#### What needs to be done:
Every line in the listing below that holds the word "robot" should be returned.

#### Information supplied:
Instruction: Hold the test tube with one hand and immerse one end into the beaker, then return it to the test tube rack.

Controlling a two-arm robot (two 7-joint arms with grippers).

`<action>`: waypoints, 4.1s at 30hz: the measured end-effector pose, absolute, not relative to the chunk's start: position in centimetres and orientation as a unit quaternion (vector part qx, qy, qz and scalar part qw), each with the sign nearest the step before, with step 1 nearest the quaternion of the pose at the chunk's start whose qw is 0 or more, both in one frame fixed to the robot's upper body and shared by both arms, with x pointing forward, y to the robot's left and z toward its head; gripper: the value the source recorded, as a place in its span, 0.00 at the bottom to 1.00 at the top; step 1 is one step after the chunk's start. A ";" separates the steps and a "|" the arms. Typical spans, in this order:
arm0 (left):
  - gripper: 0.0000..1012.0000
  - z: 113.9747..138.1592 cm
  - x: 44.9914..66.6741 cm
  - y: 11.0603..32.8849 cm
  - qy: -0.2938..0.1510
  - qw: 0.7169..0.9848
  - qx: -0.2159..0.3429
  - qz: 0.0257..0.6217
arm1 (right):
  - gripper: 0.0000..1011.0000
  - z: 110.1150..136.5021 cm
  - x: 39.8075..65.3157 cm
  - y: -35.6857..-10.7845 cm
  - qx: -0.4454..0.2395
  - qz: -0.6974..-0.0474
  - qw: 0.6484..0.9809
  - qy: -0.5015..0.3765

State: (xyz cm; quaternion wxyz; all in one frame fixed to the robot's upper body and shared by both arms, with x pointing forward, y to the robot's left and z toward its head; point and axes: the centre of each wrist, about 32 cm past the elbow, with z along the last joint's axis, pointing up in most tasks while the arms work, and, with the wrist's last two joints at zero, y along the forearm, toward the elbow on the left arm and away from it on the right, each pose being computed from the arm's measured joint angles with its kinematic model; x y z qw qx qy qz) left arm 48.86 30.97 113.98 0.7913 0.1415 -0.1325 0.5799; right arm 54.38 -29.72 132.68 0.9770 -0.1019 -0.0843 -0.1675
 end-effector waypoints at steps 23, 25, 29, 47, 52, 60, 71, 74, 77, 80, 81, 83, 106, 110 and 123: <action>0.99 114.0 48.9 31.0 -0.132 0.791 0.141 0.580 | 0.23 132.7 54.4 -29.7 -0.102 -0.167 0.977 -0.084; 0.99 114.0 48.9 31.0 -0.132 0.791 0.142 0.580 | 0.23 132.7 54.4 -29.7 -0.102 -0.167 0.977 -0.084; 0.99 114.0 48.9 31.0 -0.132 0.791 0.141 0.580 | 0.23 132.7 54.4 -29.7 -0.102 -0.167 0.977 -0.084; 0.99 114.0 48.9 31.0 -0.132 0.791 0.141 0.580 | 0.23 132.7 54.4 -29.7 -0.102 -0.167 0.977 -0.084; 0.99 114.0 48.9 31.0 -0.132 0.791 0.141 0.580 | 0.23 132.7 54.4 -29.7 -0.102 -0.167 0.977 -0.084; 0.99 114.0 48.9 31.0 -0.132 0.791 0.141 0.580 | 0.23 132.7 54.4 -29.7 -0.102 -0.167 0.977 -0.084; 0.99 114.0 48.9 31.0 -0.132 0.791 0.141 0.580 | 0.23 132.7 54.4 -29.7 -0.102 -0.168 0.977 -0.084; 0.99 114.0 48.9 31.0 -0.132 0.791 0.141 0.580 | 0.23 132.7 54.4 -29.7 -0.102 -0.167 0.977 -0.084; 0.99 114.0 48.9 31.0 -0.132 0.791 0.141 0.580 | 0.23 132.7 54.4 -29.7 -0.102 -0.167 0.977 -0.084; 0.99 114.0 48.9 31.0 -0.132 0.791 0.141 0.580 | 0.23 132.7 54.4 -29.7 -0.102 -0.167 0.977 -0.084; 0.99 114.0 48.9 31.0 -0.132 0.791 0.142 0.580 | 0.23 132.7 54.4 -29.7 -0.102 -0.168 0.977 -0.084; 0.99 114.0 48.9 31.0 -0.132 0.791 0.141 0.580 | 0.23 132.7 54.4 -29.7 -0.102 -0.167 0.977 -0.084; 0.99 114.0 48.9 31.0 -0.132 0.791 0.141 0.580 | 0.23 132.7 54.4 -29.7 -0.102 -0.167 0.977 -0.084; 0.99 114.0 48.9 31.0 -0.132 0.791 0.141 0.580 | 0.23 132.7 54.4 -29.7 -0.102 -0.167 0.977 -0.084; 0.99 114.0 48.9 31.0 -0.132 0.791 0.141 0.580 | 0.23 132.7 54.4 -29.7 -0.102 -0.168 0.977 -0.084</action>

#### Result:
Controlling a two-arm robot (two 7-joint arms with grippers).
`<action>`: waypoints, 4.1s at 30hz: the measured end-effector pose, absolute, not relative to the chunk's start: position in centimetres and orientation as a unit quaternion (vector part qx, qy, qz and scalar part qw), each with the sign nearest the step before, with step 1 nearest the quaternion of the pose at the chunk's start whose qw is 0 or more, both in one frame fixed to the robot's upper body and shared by both arms, with x pointing forward, y to the robot's left and z toward its head; gripper: the value the source recorded, as a place in its span, 0.00 at the bottom to 1.00 at the top; step 1 is one step after the chunk's start. A ";" separates the steps and a "|" the arms. Typical spans, in this order:
State: (xyz cm; quaternion wxyz; all in one frame fixed to the robot's upper body and shared by both arms, with x pointing forward, y to the robot's left and z toward its head; point and axes: the centre of each wrist, about 32 cm past the elbow, with z along the last joint's axis, pointing up in most tasks while the arms work, and, with the wrist's last two joints at zero, y along the forearm, toward the elbow on the left arm and away from it on the right, each pose being computed from the arm's measured joint angles with its kinematic model; x y z qw qx qy qz) left arm 48.86 30.97 113.98 0.7913 0.1415 -0.1325 0.5799; right arm 54.38 -29.72 132.68 0.9770 -0.1019 -0.0843 -0.1675

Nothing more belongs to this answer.